Nicht den erotischen, wie das Schlüsselloch, sondern den politischen Schlüssellochblick in die europäischen Regierungskabinetts versprach die Clef du cabinet des princes de l'Europe in ihrem Titel. Doch anders als die Luxemburger Zeitungen des 19. Jahrhunderts, hatte sie kein politisches Programm, sondern war ein geschäftliches Unterfangen. Damit ist sie wieder hochaktuell, wie die Entwicklung bei RTL, Saint-Paul und Editpress zeigt. Wie die meisten Luxemburger Zeitungen war sie konservativ und gottesfürchtig, aber antiaufklärerisch wurde sie erst, als der arbeitslos gewordene Jesuit François-Xavier de Feller 1773 den Titel in Journal historique et littéraire umänderte. So erfand de Feller das Luxemburger Wort von 1848 genau 75 Jahre zu früh.

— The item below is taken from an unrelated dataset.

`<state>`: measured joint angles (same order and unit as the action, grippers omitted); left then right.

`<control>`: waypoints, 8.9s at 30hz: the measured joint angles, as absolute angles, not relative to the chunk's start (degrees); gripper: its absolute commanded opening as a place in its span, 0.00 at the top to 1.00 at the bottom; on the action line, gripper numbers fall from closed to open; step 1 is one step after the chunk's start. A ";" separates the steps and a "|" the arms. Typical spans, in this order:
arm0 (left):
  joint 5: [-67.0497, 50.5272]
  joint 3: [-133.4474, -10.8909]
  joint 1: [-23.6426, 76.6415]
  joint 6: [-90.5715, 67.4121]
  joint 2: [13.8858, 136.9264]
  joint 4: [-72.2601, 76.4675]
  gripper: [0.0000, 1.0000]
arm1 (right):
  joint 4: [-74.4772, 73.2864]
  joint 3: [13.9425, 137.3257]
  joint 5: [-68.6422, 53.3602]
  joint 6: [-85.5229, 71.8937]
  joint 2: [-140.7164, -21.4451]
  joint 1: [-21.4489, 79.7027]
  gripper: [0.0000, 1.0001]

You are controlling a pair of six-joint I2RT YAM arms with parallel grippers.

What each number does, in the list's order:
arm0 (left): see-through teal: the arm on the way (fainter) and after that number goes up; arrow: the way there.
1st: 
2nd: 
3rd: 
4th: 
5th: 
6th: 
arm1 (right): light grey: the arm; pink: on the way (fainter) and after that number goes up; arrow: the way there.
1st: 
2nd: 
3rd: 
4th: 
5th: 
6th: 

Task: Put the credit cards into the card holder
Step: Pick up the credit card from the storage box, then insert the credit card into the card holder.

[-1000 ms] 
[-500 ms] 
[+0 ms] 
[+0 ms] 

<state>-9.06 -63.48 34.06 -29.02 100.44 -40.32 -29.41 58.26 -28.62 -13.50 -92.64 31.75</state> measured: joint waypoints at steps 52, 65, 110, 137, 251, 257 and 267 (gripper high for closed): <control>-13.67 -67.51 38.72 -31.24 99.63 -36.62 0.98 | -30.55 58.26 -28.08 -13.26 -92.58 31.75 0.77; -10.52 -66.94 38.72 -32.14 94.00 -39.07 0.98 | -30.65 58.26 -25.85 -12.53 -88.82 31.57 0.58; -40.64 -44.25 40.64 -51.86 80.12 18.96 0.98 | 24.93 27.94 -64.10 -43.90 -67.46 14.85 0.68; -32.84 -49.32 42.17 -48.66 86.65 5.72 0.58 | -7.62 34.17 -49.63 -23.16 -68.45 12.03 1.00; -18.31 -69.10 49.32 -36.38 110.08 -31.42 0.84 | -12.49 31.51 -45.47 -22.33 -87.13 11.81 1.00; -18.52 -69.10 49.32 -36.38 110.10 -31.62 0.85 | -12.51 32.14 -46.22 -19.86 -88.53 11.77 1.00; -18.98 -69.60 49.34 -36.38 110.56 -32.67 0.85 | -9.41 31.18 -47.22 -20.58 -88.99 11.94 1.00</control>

In den Anfangsjahren erschien das eher harmlose Blatt ohne Angabe des Druckers und Druckorts. Als Jordan ein Druckprivileg für Frankreich erhielt, druckte Chevalier zehn Jahre lang einen Teil der Auflage jeder Nummer mit einem veränderten Titelblatt unter dem Namen Journal historique sur les matieres du tems und einer Briefkastenadresse in Verdun. Das Privileg schützte die umgeflaggte Teilauflage vor dem Nachdruck in Frankreich und berechtigte zum niedrigen Inlandsporto. Immer etwas billiger zu sein, schien lange vor RTL plus zum Erfolg des Luxemburger Blatts beigetragen zu haben. Das war wohl auch möglich, weil Druckergesellen in Provinznestern weniger Lohn bekamen als in den großen Städten. Gemessen an den Beständen in ausländischen Bibliotheken, hatte die Clef du cabinet des princesde l'Europe eine weitere internationale Verbreitung als alle anderen Luxemburger Zeitungen.

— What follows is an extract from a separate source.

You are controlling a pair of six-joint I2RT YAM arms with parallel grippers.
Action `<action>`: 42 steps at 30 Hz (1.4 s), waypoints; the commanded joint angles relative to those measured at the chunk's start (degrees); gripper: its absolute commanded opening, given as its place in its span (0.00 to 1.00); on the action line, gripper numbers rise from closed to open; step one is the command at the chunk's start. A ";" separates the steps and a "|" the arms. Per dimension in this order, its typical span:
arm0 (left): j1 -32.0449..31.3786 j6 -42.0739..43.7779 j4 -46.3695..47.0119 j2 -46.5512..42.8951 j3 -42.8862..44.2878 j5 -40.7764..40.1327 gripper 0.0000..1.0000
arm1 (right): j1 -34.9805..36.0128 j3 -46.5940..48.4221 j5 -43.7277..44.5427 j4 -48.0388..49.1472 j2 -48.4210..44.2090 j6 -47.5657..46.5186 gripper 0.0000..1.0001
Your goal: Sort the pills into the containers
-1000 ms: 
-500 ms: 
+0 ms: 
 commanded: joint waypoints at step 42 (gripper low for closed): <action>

Im Streit um Honorarzahlungen zog Jordan schließlich nach Paris und gab dort ab 1717 eine als "Journal de Verdun" bekannte Suite de la clef du cabinet heraus. Chevalier setzte im nunmehr österreichisch-habsburgischen Luxemburg seinen Namen und seine Anschrift auf das Titelblatt der ursprünglichen Clef du cabinet des princes de l'Europe und gab sie weiter heraus. Trotz der Liberalisierung des französischen Zeitungsmarkts Mitte des 18. Jahrhunderts und schließlich ihres Verbots in Frankreich 1769 wurde die erste Luxemburger Zeitung gleich eine der langlebigsten. Bis zum Juli 1794 kamen innerhalb von 90 Jahren 1.325 Ausgaben in 202 Bänden mit insgesamt 105.058 Seiten heraus.

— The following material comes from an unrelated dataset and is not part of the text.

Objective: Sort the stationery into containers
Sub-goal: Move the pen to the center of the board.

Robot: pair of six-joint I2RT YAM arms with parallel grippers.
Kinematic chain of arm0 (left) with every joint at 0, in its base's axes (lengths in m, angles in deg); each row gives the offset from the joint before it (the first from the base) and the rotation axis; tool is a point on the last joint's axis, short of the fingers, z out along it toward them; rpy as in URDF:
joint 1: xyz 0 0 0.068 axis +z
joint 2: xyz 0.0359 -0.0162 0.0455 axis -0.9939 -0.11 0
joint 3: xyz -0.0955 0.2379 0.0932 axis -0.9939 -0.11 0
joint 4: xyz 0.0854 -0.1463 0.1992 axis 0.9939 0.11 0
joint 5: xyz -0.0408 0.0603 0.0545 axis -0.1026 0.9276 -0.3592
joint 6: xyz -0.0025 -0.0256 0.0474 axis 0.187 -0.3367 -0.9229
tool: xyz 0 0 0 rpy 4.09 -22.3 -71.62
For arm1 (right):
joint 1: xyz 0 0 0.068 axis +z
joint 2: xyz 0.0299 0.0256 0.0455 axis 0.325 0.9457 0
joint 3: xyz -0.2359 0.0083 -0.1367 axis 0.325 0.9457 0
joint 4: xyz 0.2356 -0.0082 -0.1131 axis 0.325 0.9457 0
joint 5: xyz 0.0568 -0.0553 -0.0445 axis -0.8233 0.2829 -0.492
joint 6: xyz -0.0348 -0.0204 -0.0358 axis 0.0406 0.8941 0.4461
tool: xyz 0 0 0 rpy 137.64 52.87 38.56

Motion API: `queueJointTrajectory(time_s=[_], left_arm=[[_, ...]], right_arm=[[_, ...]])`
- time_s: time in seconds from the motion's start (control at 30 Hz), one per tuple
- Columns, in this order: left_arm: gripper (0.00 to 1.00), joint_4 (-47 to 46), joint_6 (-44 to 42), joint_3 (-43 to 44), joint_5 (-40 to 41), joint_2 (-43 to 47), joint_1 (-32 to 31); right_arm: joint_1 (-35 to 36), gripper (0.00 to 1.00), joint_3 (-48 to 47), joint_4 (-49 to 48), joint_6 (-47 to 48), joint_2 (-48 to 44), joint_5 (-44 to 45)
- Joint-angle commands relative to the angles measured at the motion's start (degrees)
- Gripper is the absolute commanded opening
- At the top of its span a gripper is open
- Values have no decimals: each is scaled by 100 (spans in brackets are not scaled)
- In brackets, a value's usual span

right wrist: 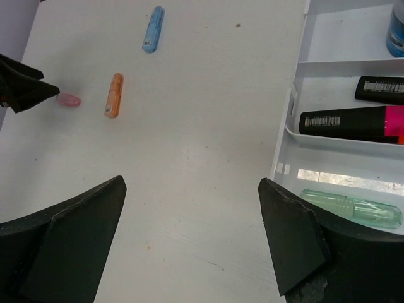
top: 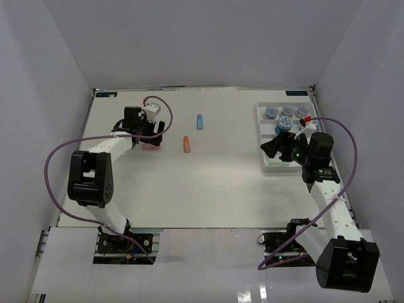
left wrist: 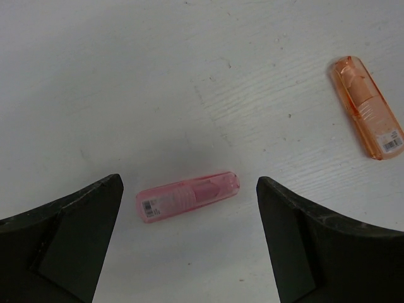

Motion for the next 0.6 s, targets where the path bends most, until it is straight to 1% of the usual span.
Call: queueJointTrajectory(time_s=[0.0, 0.1, 0.2, 0.33, 0.47, 0.57], left_arm=[[98, 204, -219, 323, -993, -471, 255], [96, 195, -70, 595, -1345, -867, 353], [95, 222, -43, 605, -1372, -983, 388], [95, 142, 27, 350, -1381, -843, 441], [93, 90, 88, -53, -1205, -702, 432], [91, 203, 246, -133, -1232, -658, 432]], right_arm=[[72, 92, 96, -378, 66, 53, -183], [81, 91, 140, -432, 48, 141, -218], [81, 91, 149, -432, 48, 212, -227], [81, 91, 184, -468, 31, 238, -244], [81, 91, 176, -468, 22, 194, -288], [90, 91, 193, -450, 13, 159, -288]])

Hierzulande wurde das Journal wohl nur von einer Handvoll Bürgern gelesen, aber es half doch, deren Horizont über die engen Festungsmauern und dichten Wälder hinweg mit Auslandsberichten, Buchbesprechungen und Leserbriefen zu erweitern. So dass für ihre Urenkel die Pressefreiheit einer der wichtigsten demokratischen Forderungen in der Revolution von 1848 wurde, und das Parlament sie erst vor einem Monat neu einzäunte.